> Task item
Return the lines below exactly as they appear, please, starting with the first and ending with the one that contains "Draw the outline of the <item>black left".

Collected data
Start of Block
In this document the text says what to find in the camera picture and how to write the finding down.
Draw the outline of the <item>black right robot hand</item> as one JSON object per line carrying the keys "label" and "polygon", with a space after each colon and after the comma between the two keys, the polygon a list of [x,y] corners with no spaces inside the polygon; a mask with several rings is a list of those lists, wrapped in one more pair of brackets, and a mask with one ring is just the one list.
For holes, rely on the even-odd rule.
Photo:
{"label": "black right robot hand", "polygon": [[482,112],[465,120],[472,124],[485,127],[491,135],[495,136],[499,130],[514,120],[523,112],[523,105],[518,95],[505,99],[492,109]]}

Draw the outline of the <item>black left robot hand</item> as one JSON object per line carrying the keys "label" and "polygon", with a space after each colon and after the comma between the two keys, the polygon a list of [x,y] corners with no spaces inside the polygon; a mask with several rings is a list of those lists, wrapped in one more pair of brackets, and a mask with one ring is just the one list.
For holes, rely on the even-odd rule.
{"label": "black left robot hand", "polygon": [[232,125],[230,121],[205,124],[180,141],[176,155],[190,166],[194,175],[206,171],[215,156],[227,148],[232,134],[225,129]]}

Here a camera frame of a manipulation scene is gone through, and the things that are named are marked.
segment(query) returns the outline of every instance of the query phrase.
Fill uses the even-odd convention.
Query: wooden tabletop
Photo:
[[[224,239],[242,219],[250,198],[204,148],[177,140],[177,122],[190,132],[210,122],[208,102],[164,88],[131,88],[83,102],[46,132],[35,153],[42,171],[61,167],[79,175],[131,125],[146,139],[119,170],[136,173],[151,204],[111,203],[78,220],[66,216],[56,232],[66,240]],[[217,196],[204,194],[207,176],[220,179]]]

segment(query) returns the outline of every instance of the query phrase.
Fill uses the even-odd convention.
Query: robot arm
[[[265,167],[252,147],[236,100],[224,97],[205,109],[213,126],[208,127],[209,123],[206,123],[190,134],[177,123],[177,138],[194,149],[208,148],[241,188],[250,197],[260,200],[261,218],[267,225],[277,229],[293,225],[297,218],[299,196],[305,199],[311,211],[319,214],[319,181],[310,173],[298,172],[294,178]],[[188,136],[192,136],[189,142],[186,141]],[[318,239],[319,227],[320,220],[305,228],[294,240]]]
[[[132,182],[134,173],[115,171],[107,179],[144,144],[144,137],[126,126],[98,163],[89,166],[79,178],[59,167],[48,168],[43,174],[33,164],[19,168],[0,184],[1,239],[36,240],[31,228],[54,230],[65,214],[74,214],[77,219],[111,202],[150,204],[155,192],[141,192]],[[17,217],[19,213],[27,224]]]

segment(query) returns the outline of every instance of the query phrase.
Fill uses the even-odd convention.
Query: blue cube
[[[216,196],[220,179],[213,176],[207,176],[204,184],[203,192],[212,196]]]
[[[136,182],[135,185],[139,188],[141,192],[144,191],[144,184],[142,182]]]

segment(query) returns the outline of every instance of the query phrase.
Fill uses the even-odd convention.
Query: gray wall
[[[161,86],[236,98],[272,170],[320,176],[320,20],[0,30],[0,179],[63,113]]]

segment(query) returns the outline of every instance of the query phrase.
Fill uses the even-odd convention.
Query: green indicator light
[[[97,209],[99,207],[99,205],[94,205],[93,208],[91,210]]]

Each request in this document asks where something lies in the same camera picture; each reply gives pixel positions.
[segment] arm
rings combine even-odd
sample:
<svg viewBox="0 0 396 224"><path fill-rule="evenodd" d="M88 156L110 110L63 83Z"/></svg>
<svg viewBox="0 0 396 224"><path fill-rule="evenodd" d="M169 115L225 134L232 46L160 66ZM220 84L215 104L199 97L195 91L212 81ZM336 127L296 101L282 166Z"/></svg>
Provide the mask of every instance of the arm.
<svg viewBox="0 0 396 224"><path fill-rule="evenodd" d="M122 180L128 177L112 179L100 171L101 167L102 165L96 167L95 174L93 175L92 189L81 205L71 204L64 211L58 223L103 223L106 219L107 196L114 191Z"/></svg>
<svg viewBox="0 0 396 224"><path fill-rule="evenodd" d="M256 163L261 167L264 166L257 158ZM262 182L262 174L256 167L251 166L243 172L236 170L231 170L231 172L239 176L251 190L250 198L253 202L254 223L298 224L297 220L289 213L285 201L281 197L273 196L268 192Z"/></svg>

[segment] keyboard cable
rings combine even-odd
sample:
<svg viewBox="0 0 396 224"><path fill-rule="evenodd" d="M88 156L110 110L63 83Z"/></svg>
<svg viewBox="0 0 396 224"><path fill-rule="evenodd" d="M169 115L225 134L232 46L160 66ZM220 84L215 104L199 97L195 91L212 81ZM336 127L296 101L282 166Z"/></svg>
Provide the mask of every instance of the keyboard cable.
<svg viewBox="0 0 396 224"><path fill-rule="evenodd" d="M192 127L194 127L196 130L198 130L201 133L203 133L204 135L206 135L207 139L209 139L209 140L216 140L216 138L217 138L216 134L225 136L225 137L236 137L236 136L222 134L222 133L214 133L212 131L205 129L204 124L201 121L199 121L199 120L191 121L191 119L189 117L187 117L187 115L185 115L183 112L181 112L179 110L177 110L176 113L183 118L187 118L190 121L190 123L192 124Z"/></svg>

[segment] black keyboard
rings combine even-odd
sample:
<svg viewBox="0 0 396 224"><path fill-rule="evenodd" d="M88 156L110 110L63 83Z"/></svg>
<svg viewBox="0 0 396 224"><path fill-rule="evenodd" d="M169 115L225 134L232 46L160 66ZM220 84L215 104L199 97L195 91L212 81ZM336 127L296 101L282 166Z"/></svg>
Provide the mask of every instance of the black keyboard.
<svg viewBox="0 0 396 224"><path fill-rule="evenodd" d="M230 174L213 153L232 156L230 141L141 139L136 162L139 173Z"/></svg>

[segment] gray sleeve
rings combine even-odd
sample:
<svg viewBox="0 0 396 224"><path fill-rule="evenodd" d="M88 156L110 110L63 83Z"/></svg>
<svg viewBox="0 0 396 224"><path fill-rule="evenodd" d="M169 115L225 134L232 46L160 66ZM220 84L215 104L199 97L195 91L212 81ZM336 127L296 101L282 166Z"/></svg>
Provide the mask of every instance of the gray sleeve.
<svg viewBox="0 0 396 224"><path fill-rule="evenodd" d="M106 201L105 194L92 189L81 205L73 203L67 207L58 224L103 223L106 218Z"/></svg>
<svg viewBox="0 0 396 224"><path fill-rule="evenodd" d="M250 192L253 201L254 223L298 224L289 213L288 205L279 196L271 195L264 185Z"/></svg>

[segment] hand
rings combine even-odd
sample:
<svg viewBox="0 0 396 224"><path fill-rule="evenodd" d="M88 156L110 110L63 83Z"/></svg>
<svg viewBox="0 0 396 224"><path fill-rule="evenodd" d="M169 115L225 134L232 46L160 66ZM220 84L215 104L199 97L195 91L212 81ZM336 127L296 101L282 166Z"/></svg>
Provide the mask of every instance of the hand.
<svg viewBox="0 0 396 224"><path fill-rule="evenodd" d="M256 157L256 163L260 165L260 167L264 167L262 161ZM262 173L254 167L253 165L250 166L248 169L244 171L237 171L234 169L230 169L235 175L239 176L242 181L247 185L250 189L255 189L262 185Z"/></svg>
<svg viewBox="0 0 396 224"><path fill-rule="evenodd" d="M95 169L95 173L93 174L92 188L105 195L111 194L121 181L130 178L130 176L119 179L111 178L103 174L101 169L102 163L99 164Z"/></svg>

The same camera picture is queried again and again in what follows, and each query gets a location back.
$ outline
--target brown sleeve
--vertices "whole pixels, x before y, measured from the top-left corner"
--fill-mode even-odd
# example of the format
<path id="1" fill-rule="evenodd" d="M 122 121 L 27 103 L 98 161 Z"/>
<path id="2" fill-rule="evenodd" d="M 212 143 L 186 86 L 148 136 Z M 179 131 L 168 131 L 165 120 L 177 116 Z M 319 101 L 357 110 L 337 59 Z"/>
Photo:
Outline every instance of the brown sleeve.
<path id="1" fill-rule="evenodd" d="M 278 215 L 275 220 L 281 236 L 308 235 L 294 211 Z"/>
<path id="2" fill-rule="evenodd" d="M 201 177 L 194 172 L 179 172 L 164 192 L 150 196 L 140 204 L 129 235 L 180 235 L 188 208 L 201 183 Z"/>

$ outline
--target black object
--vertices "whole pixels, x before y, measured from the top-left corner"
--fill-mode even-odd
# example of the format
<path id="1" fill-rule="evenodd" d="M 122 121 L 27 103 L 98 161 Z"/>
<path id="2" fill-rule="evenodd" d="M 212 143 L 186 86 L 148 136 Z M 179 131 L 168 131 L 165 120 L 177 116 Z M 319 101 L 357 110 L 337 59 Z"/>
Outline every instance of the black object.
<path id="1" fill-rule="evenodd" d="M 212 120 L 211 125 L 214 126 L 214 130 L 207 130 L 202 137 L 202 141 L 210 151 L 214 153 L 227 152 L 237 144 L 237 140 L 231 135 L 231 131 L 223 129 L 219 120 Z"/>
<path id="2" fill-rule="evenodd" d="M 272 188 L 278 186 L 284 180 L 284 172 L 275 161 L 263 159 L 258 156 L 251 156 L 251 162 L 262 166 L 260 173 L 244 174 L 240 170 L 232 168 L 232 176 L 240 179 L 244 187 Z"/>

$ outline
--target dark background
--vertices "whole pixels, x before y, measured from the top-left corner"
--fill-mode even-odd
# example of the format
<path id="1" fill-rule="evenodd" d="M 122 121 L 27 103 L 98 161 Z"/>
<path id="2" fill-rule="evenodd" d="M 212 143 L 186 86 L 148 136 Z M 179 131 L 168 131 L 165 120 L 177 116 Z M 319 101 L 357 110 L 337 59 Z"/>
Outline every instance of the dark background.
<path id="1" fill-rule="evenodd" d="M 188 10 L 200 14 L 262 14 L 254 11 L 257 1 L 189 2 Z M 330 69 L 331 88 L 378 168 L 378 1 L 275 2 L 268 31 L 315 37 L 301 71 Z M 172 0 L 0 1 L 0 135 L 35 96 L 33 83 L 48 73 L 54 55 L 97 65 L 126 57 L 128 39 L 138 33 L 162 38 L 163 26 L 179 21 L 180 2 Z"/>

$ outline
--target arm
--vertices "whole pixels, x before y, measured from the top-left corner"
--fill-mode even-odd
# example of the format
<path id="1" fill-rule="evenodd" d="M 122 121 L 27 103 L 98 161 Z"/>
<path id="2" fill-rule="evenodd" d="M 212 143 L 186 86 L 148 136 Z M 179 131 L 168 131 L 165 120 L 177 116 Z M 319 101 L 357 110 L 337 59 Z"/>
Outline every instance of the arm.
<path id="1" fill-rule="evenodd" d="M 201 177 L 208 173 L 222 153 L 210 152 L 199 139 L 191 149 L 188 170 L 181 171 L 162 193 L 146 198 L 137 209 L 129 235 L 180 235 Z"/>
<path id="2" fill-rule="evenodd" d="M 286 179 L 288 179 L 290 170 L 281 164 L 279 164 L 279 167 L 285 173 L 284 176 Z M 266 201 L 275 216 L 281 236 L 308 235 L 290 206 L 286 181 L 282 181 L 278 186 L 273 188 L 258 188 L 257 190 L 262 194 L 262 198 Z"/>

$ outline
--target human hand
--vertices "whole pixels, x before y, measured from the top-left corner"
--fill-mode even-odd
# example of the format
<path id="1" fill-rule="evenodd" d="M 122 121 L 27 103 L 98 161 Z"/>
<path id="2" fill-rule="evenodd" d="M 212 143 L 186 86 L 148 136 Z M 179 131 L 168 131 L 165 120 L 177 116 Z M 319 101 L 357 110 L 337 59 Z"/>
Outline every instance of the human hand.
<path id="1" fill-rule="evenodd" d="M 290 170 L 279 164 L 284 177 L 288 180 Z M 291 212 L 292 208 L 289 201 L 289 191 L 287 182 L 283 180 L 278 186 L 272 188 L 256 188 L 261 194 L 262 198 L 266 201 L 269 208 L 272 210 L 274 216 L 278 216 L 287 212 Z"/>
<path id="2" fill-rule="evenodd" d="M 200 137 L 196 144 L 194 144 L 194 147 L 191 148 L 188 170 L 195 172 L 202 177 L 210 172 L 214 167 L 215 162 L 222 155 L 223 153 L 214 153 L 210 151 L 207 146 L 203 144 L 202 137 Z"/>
End of Block
> Worked solution
In this document the text says what to find in the camera picture and how to write the finding down.
Draw the outline of the <item>black right robot hand</item> as one JSON object per line carrying the keys "label" and "polygon", with a space after each colon and after the comma between the two keys, the polygon a list of [x,y] corners with no spaces inside the polygon; a mask with several rings is a list of those lists, wrapped in one more pair of brackets, and a mask with one ring is just the one list.
For holes, rely on the even-odd rule.
Photo:
{"label": "black right robot hand", "polygon": [[482,112],[465,120],[472,124],[485,127],[491,135],[495,136],[499,130],[514,120],[523,112],[523,105],[518,95],[505,99],[492,109]]}

Draw the outline of the <item>black left robot hand</item> as one JSON object per line carrying the keys "label" and "polygon", with a space after each colon and after the comma between the two keys, the polygon a list of [x,y] corners with no spaces inside the polygon; a mask with several rings is a list of those lists, wrapped in one more pair of brackets, and a mask with one ring is just the one list.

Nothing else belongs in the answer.